Hey. Sorry for running out of there.

How'd she get my number? It was a pleasant surprise, and I texted back, smiling.

You, apologizing?

L: Hey, I have morals.

H: That's hard to believe.

L: Ouch.

H: Calm down, Lex Luthor. I'm teasing.  

L: Lex Luthor? How dare you.

H: I mean, the similarity is uncanny.

L: So I'm a bald, middle- aged white guy? This explains so much considering you're hitting on me every 5 seconds

H: Well I was more likening your similar obsessions with a strapping local celebrity.

Her dots typed, stopped, and then started up again.

L: Oh my gosh. Text me back when you're done being an egotistical pig.

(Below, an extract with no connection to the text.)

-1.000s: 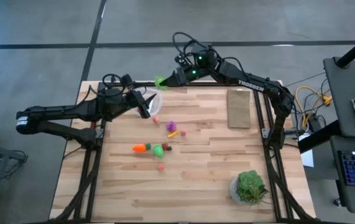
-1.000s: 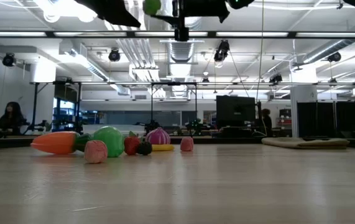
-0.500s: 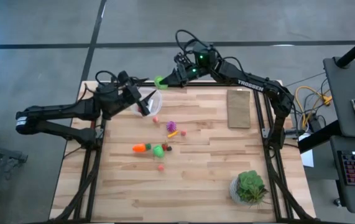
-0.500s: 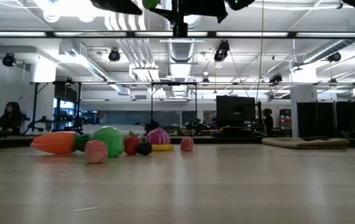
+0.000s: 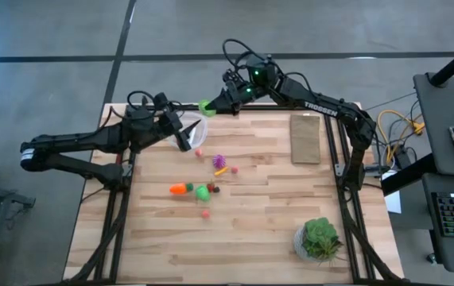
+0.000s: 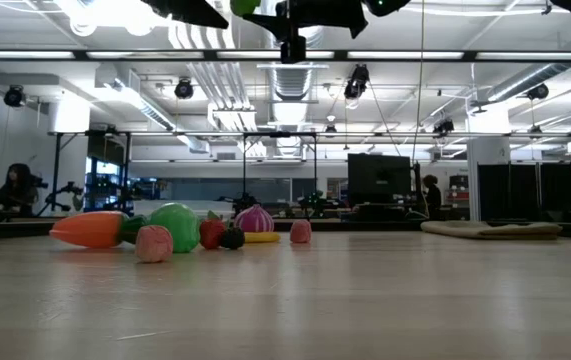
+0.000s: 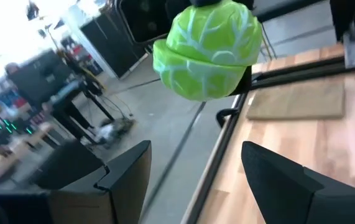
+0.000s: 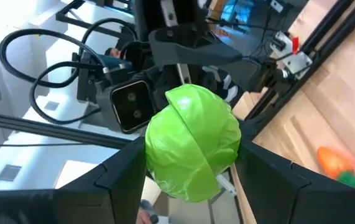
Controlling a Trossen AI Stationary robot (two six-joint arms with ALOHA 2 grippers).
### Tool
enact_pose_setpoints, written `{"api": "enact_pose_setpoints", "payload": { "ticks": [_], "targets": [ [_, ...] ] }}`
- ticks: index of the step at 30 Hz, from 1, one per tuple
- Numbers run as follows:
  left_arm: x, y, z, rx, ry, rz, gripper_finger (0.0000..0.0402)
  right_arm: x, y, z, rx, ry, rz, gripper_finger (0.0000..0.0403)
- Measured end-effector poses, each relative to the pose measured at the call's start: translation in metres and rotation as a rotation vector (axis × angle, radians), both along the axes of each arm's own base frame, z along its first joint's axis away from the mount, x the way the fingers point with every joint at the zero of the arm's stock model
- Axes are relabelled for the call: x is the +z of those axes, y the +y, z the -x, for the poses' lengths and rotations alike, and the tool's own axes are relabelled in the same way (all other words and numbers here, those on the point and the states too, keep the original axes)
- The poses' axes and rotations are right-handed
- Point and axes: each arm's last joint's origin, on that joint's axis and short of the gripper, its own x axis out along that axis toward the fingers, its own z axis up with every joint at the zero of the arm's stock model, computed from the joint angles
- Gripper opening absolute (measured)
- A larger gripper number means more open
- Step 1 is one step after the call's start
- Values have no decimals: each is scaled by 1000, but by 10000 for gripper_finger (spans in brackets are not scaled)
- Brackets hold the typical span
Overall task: Pick and placing Produce into tupperware
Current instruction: Put the cabbage into the transparent bin
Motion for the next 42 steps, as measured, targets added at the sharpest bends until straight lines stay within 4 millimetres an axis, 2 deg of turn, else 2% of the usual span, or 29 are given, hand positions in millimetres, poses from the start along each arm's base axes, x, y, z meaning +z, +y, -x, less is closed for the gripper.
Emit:
{"api": "enact_pose_setpoints", "payload": {
  "ticks": [3, 12, 15, 20, 27, 32, 42],
  "targets": [
    [1, 0, 0, -10, 56, -82, 236, -1, 0, 0, 14, 4, -2, 224],
    [2, 0, 0, 1, 101, -146, 236, -6, 1, 1, 42, 46, -7, 224],
    [7, 1, -1, 23, -52, -7, 236, -6, 0, 1, 12, 24, 58, 224],
    [11, 1, -1, 27, -342, 347, 236, -7, -1, 1, -16, -22, 206, 224],
    [5, -2, -5, -52, -434, 586, 236, -9, -2, 0, -45, -67, 419, 224],
    [2, -2, -5, -43, -406, 554, 236, -9, -3, 0, -57, -81, 501, 224],
    [3, 1, -3, 38, -371, 411, 236, -9, -3, 0, -58, -94, 523, 224]
  ]
}}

H: You know what they say about fixing things that aren't broken...

L: Bye, Holden

H: Text you later, sweetheart.

I smirked, tossing my phone onto my bed and falling down beside it. I stared up at the ceiling, remembering what had just happened. We were able to be in a room together for a prolonged period of time and she didn't act like she wanted to kill me the whole time. In fact, I was sure in the bathroom she wanted to kiss me. Baby steps.  I was able to open up a bit too, which I didn't think was going to be that easy. I knew I was a bit aggressive about it when we were watching the movie, but I needed her to know that I wasn't completely summed up in the stereotypes and rumors people shared about me. I remember the look on her face when I said it too, with her eyes widened and a tinge of pink on her cheeks. Her mouth had fallen open ever so slightly, and I wanted to kiss her all over again. Thinking of kissing her brought my mind back to the moment in the bathroom. She surprised me then, with how she was so willing to help me rebandage my cuts, without needing any explanation. She was so gentle too, even when she was stitching me up. Part of the time she looked lost in thought, as if she'd done this a million times. The rest of the time though, she looked like...like she cared. She showed a bit of her heart today, as did I. There seemed to be this sort of magnetic pull towards each other, it almost explained how we kept ending up running into each other. That was strange to me, that we crossed paths so much recently that we must've before that night at the party. I didn't like to think about it, that I missed out on time with her before because I was too blind to even see her. I almost couldn't believe it, because she was so striking, so beautiful. Sure, she took a different approach to beauty as the girls I normally hung out with, but had I really fallen so far into the stereotype of me and my friend group that I never noticed? I knew for certain now that no matter how this thing with us goes, I will always search a hallway, tune my ear to pick up the sound of her voice, and subconsciously orient my body around her. I will never be blind again, a switch was flipped without my awareness. 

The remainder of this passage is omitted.